The absence of more disclosure requirements regarding corporate workforces is not for lack of trying. In 2017, the Human Capital Management Coalition, a group of 25 institutional investors with more than $2.8 trillion in assets under management, filed a petition for rulemaking, asking the SEC to adopt rules requiring “issuers to disclose information about their human capital management policies, practices and performance.” Why? According to the petition, in light of the “key role of human capital, investors under current Commission disclosure requirements cannot adequately assess a company’s business, risks and prospects, for investment, engagement or voting purposes, without information about how it is managing its human capital.” Highlighting recent well-publicized tragic events, the petition also stressed that there are material risks related to human capital management, which can damage corporate reputation and create liabilities. Among the broad categories of information that the proponents viewed as “fundamental to human capital analysis” were workforce demographics, stability, composition, health and safety and human rights commitments and their implementation. (See this PubCo post. And for a discussion of advocacy on this topic by BlackRock, see this PubCo post and this PubCo post. )
To be clear, the pay-ratio rule does not have a blanket mandate to provide disclosure regarding foreign employees. Rather, disclosure can be triggered if the company elects to take advantage of one of the exemptions available under the rule. The most commonly used exemption, the de minimis exemption, allows the company, subject to certain limitations, to exclude from the calculation of the median employee non-US employees that account for 5% or less of its total employees. Companies excluding non-US employees under the de minimis exemption must disclose (i) the jurisdictions from which those employees are being excluded, (ii) the approximate number of employees excluded from each jurisdiction under the de minimis exemption, (iii) the total number of its US and non-US employees irrespective of any exemption, and (iv) the total number of its US and non-US employees used for its de minimis calculation.

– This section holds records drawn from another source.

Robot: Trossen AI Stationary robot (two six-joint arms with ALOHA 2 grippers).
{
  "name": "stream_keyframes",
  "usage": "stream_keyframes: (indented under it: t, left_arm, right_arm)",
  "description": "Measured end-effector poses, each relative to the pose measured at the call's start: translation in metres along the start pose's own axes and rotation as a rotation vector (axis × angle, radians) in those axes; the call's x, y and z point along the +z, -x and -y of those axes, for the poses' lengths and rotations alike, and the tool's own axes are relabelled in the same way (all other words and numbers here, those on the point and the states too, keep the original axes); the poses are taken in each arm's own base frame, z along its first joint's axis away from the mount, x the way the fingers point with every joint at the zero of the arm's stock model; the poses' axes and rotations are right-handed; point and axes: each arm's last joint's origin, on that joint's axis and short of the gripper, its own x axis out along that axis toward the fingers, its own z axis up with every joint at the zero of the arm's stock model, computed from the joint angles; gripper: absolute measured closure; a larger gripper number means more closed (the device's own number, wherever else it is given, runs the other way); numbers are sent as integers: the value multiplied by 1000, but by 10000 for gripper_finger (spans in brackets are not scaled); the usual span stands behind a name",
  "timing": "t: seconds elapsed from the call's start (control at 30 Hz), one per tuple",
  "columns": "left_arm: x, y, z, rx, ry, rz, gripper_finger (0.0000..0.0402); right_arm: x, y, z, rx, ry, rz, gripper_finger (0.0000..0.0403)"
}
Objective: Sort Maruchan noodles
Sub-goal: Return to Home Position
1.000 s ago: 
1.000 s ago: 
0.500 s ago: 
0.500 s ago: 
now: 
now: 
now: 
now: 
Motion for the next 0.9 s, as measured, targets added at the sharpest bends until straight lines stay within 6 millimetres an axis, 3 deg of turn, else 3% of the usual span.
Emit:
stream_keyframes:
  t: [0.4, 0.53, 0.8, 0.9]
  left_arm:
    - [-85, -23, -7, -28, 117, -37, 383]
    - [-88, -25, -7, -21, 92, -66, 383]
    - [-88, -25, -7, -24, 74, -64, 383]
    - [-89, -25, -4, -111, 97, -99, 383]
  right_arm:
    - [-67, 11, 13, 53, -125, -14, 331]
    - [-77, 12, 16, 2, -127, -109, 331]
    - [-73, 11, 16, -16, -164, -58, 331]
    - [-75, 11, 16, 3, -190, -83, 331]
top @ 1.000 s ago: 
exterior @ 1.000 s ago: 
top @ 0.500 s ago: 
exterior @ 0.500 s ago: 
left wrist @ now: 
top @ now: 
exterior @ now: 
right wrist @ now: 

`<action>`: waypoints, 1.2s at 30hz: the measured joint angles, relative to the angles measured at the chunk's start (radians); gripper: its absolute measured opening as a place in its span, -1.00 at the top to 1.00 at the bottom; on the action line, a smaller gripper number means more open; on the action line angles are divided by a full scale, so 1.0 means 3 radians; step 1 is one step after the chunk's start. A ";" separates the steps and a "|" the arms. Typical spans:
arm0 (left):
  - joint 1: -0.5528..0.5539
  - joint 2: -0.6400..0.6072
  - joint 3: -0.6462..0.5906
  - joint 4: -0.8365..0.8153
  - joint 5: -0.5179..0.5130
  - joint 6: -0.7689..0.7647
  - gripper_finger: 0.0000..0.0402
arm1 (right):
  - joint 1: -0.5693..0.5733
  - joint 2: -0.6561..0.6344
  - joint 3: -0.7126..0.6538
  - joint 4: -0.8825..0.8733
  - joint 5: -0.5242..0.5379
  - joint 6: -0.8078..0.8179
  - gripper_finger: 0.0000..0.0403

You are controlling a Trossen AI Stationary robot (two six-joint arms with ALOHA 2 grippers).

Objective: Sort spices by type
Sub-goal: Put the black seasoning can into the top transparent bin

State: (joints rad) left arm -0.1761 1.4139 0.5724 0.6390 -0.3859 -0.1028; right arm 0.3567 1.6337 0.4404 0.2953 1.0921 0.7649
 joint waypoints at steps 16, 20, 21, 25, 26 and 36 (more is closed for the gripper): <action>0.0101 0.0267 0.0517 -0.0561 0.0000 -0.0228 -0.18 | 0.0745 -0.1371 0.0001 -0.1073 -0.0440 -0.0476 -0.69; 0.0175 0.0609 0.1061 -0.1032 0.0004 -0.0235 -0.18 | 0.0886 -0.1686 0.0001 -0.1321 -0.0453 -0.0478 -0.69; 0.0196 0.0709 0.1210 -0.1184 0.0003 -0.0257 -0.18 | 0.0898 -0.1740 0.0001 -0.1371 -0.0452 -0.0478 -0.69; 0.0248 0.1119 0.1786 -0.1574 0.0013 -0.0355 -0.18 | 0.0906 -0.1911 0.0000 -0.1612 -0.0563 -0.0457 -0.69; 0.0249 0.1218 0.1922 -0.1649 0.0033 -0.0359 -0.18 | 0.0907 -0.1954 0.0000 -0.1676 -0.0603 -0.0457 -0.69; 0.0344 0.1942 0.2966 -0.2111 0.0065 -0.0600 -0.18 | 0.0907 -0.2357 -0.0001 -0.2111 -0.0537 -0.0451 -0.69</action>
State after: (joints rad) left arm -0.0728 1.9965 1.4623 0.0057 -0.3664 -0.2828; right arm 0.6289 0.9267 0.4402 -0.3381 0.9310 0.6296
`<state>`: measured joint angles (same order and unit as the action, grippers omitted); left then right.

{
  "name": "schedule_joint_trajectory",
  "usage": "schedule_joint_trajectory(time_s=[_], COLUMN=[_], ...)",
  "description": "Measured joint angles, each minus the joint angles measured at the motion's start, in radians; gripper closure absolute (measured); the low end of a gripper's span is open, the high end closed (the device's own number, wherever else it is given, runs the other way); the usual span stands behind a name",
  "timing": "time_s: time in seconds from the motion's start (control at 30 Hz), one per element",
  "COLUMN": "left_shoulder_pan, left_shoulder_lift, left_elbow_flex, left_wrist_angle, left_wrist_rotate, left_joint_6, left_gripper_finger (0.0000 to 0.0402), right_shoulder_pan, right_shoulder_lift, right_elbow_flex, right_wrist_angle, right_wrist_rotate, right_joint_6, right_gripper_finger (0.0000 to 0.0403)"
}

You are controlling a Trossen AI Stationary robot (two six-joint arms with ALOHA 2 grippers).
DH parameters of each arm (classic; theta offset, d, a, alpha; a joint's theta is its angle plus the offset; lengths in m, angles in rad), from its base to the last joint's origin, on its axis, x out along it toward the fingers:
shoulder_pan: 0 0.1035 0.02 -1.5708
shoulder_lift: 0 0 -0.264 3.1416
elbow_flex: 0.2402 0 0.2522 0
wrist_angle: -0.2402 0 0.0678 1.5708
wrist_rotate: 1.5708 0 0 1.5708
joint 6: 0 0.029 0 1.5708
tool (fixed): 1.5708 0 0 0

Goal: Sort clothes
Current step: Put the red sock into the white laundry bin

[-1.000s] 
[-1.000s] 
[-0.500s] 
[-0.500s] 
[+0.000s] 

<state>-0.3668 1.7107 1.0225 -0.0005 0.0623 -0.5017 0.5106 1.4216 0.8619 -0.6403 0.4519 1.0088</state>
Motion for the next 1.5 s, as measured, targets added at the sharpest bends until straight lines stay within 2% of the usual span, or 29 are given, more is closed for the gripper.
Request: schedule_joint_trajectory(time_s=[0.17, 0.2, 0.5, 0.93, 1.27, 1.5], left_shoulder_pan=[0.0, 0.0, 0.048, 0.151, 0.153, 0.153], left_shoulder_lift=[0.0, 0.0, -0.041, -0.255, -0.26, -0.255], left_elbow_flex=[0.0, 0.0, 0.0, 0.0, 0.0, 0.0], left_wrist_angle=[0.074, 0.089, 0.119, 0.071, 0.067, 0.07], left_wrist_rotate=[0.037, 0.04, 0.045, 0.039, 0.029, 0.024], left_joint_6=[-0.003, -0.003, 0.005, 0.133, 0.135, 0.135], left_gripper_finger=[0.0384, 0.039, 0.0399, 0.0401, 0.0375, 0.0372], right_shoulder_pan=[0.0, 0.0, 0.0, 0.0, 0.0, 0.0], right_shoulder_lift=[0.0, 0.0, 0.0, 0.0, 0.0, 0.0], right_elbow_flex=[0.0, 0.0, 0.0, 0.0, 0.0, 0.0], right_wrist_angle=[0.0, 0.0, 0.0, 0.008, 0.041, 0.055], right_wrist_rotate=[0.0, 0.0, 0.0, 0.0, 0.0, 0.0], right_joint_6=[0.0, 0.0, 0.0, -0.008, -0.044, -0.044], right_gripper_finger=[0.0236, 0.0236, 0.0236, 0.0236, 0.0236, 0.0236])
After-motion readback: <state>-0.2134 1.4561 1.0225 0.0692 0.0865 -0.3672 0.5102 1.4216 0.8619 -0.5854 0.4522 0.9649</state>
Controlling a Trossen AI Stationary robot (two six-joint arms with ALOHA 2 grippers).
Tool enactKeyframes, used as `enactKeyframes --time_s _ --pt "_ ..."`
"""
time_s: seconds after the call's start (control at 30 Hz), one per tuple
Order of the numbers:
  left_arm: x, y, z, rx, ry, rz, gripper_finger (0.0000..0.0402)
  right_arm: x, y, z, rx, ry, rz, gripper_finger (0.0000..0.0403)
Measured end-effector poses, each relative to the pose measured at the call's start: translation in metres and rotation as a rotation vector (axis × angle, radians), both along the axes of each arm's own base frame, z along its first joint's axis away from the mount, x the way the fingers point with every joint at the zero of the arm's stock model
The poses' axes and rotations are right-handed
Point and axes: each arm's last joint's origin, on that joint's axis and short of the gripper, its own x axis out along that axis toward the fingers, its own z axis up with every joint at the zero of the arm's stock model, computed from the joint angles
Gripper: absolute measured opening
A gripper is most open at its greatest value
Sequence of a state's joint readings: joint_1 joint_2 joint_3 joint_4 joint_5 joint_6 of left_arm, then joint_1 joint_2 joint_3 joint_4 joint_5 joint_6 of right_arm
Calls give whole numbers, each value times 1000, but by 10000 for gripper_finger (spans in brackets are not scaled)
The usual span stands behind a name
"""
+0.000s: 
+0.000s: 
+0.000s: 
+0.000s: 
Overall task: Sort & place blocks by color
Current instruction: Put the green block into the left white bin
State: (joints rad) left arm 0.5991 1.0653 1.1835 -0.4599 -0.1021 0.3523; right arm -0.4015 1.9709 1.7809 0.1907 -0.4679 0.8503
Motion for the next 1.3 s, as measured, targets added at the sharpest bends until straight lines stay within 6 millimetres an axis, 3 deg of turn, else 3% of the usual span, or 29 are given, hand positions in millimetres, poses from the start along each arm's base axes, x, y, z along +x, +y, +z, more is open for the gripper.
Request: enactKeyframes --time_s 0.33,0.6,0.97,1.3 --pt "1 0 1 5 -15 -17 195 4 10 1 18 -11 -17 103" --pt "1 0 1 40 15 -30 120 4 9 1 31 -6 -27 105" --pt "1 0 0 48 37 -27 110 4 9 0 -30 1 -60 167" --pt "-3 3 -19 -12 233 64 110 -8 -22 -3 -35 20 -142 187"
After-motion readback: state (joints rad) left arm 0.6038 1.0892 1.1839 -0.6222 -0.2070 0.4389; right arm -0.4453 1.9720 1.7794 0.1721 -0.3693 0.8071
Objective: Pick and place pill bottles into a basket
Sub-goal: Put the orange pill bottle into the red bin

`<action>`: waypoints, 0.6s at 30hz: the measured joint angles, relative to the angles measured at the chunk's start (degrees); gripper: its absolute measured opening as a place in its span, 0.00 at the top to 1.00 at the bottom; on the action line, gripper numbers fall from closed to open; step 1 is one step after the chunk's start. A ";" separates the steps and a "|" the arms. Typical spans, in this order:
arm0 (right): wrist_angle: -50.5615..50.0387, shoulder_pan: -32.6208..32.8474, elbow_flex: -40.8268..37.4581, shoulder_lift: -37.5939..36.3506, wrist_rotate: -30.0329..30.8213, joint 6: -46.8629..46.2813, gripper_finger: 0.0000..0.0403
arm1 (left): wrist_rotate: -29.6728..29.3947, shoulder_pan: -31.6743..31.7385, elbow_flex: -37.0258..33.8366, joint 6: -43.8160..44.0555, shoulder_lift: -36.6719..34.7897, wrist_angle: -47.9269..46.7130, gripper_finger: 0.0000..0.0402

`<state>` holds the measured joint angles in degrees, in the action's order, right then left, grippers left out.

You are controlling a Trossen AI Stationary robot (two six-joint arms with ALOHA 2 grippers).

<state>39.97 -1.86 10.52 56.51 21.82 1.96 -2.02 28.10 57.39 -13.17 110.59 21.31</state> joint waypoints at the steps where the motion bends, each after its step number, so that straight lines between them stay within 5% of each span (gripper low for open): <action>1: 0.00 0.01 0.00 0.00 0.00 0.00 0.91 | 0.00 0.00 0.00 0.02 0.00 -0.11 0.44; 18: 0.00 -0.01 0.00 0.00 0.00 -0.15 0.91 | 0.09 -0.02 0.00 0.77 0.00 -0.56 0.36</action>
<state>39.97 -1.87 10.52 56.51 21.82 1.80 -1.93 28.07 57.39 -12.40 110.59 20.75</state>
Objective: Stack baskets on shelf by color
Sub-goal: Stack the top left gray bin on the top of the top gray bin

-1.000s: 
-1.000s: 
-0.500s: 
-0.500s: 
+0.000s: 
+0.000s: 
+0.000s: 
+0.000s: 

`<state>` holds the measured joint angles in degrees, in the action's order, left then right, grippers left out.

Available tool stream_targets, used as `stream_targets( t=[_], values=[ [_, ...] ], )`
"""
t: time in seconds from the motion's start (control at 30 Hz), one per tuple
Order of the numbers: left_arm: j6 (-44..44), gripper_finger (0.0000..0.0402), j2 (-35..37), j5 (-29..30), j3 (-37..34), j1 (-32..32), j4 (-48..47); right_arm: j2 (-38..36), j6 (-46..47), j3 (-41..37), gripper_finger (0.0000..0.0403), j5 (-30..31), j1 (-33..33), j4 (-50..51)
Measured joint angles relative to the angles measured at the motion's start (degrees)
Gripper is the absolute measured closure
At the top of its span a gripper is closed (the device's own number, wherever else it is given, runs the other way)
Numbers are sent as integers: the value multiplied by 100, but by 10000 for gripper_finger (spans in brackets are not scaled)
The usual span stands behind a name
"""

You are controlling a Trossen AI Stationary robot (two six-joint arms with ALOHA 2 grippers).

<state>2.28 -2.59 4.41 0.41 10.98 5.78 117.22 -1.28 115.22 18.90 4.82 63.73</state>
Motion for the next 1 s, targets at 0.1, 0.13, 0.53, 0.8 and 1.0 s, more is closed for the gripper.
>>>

More complex (and, so far, not widely used) is the data privacy exemption, which permits a company to exclude non-US employees from the calculation if the company is unable, notwithstanding its reasonable efforts (including seeking relief under the data privacy laws), to obtain or process the information necessary for compliance with the pay-ratio requirements because of the data privacy laws of the foreign jurisdiction where the employees are employed. A company taking advantage of this exemption is required to disclose details such as the excluded jurisdictions, the number of employees excluded, the specific data privacy law and how it would have been violated, as well as the company’s efforts to seek relief.
In addition, to put their pay ratios in the appropriate context, companies may opt, on a voluntary basis, to include supplemental narratives about their workforces. For example, companies with large workforces in low-wage countries could find that the median employee’s wages are lower—and that the resulting pay ratio is higher—than for companies in the same industry with primarily domestic workforces. Where the company has a large low-paid workforce overseas that has skewed the results, the company may conclude that disclosing the proportion of overseas employees would provide needed perspective to readers, especially if the company’s workforce differs significantly from the workforce of the company’s competitors or other companies in its industry.
According to the article, in a sample of over 180 companies in the S&P 500, about a third have so far disclosed the proportion of the workforce that is located overseas. (In March, Mercer reported that 51% of companies with global employees were using the de minimis exclusion for non-US employees. And that percentage could increase as companies become aware of practices of their competitors and increase the sophistication of their methodologies over time.) For example, in one case, almost 90% of the company’s employees were located overseas, mostly in Central America, the Caribbean and Asia. Consequently, the median employee made only $5,237, while the CEO made just under $10 million, resulting in a pay ratio of 1,830 to one—certainly an outlier. The company spokesman told the WSJ that “the company provided the extra detail because it is one of the few U.S. publicly traded apparel companies to own a majority of its international supply chain instead of outsourcing the garment work to third parties—which means many company employees live in lower-cost countries.” Because employment of foreign workers in lieu of US workers is a prickly issue, other companies have explained, where appropriate, that “the expansion of their workforce abroad isn’t about shipping jobs to low-cost countries, but rather about employing workers closer to customers.”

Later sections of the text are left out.